BigQuery ML integration

With the samples on this page we will demonstrate how to integrate models exported from BigQuery ML (BQML) into your Apache Beam pipeline using TFX Basic Shared Libraries (tfx_bsl).

Roughly, the sections below will go through the following steps in more detail:

  1. Create and train your BigQuery ML model
  2. Export your BigQuery ML model
  3. Create a transform that uses the brand-new BigQuery ML model

Create and train your BigQuery ML model

To be able to incorporate your BQML model into an Apache Beam pipeline using tfx_bsl, it has to be in the TensorFlow SavedModel format. An overview that maps different model types to their export model format for BQML can be found here.

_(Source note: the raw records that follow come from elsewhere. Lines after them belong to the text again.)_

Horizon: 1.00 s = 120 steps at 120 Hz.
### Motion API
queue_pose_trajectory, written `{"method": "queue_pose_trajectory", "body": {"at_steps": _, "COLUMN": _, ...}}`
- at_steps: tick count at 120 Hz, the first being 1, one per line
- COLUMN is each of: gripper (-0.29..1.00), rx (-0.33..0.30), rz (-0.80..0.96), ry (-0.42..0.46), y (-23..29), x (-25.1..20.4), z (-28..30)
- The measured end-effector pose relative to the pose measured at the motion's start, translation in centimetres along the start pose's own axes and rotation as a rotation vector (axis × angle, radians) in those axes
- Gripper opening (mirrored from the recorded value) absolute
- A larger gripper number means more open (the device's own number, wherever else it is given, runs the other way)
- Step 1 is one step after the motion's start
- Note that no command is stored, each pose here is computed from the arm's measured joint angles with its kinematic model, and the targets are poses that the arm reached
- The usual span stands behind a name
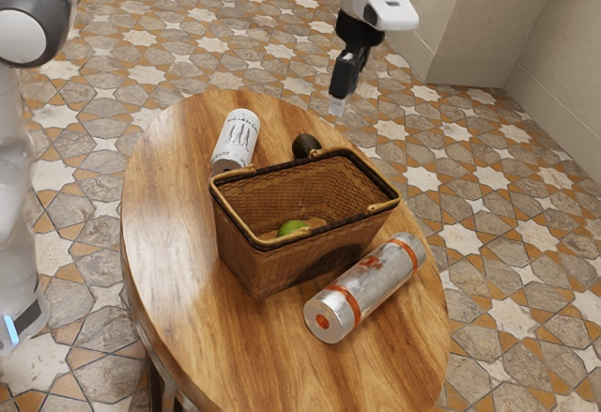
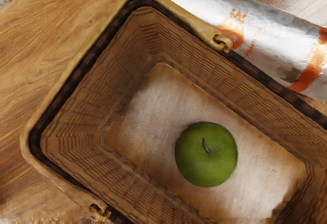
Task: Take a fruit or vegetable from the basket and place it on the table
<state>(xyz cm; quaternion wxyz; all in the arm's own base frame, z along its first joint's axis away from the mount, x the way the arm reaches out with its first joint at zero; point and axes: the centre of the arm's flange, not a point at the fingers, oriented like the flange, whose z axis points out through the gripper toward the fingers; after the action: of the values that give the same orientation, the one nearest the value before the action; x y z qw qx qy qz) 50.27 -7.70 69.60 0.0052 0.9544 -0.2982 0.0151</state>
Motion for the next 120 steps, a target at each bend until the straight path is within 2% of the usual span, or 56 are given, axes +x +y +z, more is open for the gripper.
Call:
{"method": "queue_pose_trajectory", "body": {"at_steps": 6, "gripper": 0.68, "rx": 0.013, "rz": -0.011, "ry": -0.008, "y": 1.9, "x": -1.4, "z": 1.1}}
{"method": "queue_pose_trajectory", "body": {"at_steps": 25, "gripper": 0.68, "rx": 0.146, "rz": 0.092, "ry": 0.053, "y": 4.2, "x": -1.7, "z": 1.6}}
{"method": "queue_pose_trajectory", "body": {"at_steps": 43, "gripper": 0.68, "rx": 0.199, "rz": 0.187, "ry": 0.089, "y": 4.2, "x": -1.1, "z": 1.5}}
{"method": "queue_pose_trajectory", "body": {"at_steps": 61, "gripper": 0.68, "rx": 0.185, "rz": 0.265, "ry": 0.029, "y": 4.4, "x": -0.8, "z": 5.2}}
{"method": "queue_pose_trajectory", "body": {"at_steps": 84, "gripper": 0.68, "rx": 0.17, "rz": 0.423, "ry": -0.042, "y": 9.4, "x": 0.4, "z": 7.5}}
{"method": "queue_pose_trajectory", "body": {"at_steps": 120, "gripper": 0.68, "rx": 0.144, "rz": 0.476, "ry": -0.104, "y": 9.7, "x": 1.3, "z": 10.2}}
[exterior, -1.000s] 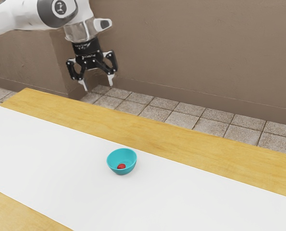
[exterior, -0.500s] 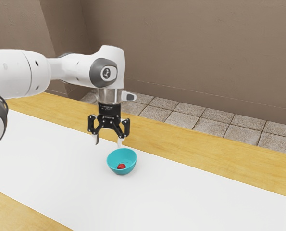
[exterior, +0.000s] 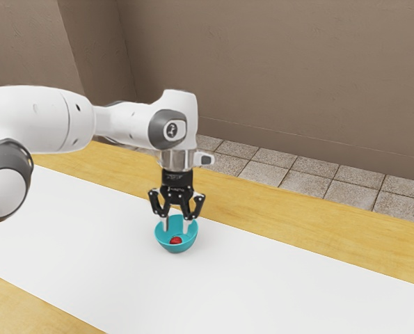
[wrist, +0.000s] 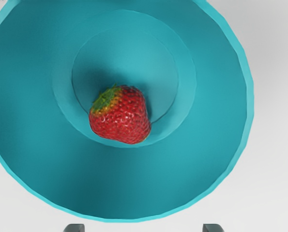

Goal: Take strawberry from the bowl

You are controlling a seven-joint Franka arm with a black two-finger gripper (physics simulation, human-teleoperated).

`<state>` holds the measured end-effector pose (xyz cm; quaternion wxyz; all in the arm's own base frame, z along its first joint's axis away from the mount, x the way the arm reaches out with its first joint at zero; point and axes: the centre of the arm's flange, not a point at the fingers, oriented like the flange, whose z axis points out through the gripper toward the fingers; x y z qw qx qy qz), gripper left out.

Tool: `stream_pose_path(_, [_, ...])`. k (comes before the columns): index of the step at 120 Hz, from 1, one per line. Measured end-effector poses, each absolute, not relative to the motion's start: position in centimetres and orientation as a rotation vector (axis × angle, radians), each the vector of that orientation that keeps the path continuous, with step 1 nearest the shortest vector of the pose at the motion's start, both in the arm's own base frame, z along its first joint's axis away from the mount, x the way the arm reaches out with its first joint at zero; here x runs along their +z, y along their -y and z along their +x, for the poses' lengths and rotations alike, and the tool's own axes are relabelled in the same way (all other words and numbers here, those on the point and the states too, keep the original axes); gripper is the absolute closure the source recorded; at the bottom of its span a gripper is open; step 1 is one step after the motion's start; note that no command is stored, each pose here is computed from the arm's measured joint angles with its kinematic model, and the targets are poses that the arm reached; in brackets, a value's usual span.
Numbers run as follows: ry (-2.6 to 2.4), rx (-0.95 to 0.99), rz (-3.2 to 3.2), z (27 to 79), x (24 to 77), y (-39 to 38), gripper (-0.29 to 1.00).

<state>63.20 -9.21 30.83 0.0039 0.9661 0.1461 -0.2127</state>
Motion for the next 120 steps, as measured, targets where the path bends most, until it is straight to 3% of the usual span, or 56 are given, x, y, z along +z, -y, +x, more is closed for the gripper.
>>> stream_pose_path(120, [-0.525,-0.664,3.04,64.4,26.0,7.5,0.55])
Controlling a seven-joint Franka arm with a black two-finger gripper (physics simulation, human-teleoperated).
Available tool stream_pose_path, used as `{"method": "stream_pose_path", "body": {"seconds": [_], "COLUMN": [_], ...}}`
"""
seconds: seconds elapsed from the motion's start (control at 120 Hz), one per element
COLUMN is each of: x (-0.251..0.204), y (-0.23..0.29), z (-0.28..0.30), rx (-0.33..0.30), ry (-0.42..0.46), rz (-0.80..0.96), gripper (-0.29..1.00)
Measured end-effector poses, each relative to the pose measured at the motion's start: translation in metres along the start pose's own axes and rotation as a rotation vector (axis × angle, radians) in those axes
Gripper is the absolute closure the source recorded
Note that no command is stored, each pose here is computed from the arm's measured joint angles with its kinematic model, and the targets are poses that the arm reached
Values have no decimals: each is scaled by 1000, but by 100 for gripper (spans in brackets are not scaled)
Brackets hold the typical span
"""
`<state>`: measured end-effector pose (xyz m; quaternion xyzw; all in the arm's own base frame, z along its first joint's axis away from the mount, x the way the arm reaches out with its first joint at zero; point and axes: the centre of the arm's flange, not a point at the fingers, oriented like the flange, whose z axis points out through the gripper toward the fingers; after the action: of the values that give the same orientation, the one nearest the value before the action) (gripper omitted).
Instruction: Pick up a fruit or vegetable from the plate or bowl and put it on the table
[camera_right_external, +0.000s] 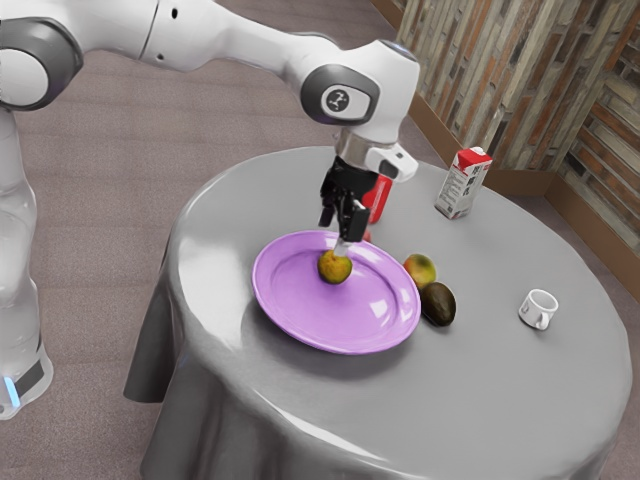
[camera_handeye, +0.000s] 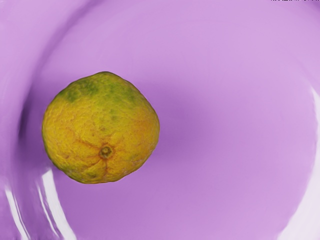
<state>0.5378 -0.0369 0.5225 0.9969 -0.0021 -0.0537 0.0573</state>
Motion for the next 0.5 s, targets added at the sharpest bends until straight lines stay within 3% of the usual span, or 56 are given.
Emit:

For the sake of simplicity, we’ll be training a (simplified version of the) logistic regression model in the BQML quickstart guide, using the publicly available Google Analytics sample dataset (which is a date-sharded table - alternatively, you might encounter partitioned tables). An overview of all models you can create using BQML can be found here.

After creating a BigQuery dataset, you continue to create the model, which is fully defined in SQL:

CREATE MODEL IF NOT EXISTS `bqml_tutorial.sample_model`
OPTIONS(model_type='logistic_reg', input_label_cols=["label"]) AS
SELECT
  IF(totals.transactions IS NULL, 0, 1) AS label,
  IFNULL(geoNetwork.country, "") AS country
FROM
  `bigquery-public-data.google_analytics_sample.ga_sessions_*`
WHERE
  _TABLE_SUFFIX BETWEEN '20160801' AND '20170630'

The model will predict if a purchase will be made given the country of the visitor on data gathered between 2016-08-01 and 2017-06-30.

Export your BigQuery ML model

In order to incorporate your model in an Apache Beam pipeline, you will need to export it. Prerequisites to do so are installing the bq command-line tool and creating a Google Cloud Storage bucket to store your exported model.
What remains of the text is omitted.